Девочка воззрилась на нее мамиными глазами, такими ясными, не замутненными ни скептицизмом, ни иронией, что Рейчел почувствовала, как ее взвешивают и оценивают.
Она приставила палец к груди девочки. Та обхватила его рукой и потянула на себя.
– Какая ты сильная! – сказала Рейчел.
Аннабель отпустила палец и посмотрела на купол своего кресла с некоторой досадой, словно не могла понять, зачем он тут нужен. Лицо ее сморщилось, и едва Рейчел успела сказать «Ну-ну!», как девочка завопила.
Хайя схватила кресло, задев Рейчел плечом, подняла его на барную стойку и стала покачивать. Аннабель мгновенно замолкла. Смущенная Рейчел ощутила себя неумелой нянькой.
– Как ловко вы с ней справляетесь, – заметила она.
– Ну, я же… ее мать, – ответила Хайя, тоже немного смущенно. – Она устала… и проголодалась.
– Конечно-конечно, – откликнулась Рейчел, не зная, что еще сказать.
– Нам пора идти. Спасибо за то, что… пригласили нас.
Хайя подняла дочку на плечо, щека девочки прижалась к ее шее. Вместе они выглядели как единое существо, дышащее одними легкими, видящее одной парой глаз. По сравнению с ними Рейчел и ее вечеринка выглядели легкомысленными. И зрелище это было слегка печальным.
Калеб взял кресло, розовую сумочку с детскими вещами и белое шелковое одеяльце, проводил жену с дочкой до машины и поцеловал их, пожелав доброй ночи. Рейчел глядела на них из окна и понимала, что ей не хочется такого счастья. Но одновременно ей все-таки хотелось его.

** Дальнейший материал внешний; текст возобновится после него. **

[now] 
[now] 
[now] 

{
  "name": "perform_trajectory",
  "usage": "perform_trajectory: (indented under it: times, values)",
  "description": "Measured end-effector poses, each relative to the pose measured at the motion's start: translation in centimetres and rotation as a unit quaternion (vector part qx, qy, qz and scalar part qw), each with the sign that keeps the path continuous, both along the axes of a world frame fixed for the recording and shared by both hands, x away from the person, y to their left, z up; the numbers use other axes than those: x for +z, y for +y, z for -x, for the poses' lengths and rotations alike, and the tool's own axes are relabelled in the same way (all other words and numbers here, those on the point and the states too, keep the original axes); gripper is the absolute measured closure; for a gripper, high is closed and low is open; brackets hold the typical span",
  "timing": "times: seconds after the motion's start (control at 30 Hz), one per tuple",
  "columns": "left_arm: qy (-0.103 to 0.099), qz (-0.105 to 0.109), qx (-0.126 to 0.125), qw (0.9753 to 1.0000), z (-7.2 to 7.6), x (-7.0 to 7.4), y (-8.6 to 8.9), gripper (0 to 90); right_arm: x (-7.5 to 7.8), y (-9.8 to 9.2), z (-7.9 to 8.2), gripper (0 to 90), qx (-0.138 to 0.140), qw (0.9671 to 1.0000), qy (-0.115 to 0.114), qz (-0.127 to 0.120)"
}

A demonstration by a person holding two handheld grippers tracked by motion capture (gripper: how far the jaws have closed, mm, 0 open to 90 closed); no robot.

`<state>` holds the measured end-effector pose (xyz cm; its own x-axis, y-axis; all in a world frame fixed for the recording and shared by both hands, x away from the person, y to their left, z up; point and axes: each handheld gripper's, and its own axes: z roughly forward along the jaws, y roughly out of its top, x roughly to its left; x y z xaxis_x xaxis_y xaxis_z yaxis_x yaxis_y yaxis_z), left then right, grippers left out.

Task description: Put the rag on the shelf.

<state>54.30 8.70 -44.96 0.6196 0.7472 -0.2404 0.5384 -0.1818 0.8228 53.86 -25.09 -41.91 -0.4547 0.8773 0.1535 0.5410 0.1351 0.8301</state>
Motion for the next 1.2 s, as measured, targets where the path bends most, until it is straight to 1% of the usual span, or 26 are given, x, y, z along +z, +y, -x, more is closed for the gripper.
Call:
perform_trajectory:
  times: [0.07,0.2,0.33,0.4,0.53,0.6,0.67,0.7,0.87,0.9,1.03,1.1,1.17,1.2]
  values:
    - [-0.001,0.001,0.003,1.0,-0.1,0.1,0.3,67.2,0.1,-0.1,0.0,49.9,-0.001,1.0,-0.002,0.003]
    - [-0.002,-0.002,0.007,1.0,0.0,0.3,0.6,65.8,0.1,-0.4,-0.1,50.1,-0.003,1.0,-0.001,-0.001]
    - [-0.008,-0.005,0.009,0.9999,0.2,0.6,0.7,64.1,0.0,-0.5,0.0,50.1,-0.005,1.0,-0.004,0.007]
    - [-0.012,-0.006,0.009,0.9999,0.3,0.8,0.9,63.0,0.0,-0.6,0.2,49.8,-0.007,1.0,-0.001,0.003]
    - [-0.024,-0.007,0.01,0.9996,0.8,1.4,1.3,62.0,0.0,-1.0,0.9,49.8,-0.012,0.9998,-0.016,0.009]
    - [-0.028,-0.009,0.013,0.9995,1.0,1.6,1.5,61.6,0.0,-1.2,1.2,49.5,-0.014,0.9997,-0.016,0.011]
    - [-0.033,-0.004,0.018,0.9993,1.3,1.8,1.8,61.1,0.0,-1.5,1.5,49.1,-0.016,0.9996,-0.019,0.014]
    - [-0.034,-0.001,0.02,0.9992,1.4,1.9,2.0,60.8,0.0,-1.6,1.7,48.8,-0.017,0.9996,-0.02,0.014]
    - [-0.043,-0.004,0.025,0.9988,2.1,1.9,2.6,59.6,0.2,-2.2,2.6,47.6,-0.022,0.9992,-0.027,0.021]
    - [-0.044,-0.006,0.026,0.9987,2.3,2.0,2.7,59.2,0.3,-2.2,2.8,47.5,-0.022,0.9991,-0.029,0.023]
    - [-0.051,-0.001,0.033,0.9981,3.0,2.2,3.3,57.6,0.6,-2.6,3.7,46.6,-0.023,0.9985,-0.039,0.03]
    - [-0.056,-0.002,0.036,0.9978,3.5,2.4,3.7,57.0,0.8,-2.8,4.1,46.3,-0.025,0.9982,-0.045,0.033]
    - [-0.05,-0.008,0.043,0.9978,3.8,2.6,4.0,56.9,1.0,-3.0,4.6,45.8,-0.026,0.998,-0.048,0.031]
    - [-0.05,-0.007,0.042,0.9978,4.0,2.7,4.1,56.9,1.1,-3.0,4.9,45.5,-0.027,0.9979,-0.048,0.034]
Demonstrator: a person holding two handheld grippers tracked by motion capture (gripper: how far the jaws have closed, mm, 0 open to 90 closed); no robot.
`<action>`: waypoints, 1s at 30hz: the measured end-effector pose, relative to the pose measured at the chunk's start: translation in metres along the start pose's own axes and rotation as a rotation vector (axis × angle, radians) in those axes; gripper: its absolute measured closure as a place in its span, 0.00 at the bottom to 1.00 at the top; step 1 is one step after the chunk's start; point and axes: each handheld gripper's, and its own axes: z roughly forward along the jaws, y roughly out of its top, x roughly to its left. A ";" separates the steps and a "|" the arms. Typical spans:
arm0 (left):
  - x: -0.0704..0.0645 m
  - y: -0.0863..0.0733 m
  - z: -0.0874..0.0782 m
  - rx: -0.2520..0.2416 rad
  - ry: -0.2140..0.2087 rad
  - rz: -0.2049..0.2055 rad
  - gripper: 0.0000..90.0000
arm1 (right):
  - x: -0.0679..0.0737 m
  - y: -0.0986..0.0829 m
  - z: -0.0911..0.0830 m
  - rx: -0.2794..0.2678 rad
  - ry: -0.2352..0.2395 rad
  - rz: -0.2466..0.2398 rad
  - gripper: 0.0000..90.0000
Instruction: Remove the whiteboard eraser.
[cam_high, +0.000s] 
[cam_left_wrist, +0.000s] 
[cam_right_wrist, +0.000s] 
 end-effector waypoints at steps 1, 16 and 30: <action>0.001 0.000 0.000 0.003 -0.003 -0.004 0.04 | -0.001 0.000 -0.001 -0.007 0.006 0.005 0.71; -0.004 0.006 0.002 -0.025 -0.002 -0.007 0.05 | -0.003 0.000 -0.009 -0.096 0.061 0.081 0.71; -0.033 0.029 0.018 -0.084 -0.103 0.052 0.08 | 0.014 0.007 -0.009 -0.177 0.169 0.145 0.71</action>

Кто-то – Рейчел подозревала, что Мелисса, – опустил доллар в музыкальный автомат и нажал кнопку «В17». Снова грянула «Since I Fell for You», и им пришлось танцевать под нее второй раз за вечер.
– Посмотри на себя, – сказал Брайан, кивнув на их отражение в зеркале, занимавшем всю заднюю стену.
Рейчел увидела себя в полный рост. Как всегда при взгляде в зеркало, она в первую миллисекунду удивилась тому, что ей уже не двадцать три. Кто-то однажды сказал ей, что каждый мысленно видит себя всегда в одном и том же возрасте. Для одних он соответствовал пятнадцати годам, для других – пятидесяти, но всегда был одним и тем же. Рейчел представляла себя двадцатитрехлетней. За прошедшие четырнадцать лет в ней, конечно, произошли изменения: лицо чуть вытянулось, появились морщины; глаза оставались зеленовато-серыми, но во взгляде стало меньше возбуждения и уверенности. Волосы с легким вишневым оттенком были такими темными, что чаще всего выглядели черными. Рейчел стригла их коротко, не считая челки, зачесанной на одну сторону, и это смягчало довольно жесткие черты сердцевидного лица.
По крайней мере, так считал один продюсер, убедивший ее не только обрезать спутанную гриву, ниспадавшую на плечи, но и выпрямить волосы. Предварив свой совет словами «Не в обиду будет сказано», за которыми всегда следует что-нибудь обидное, продюсер сказал:
– Вам не хватает совсем немногого, чтобы быть красавицей, но камера не знает этого, вы ей нравитесь. И поэтому нашим боссам вы тоже нравитесь.
Продюсером, разумеется, был Себастьян. А Рейчел была такого высокого мнения о себе, что вышла за него.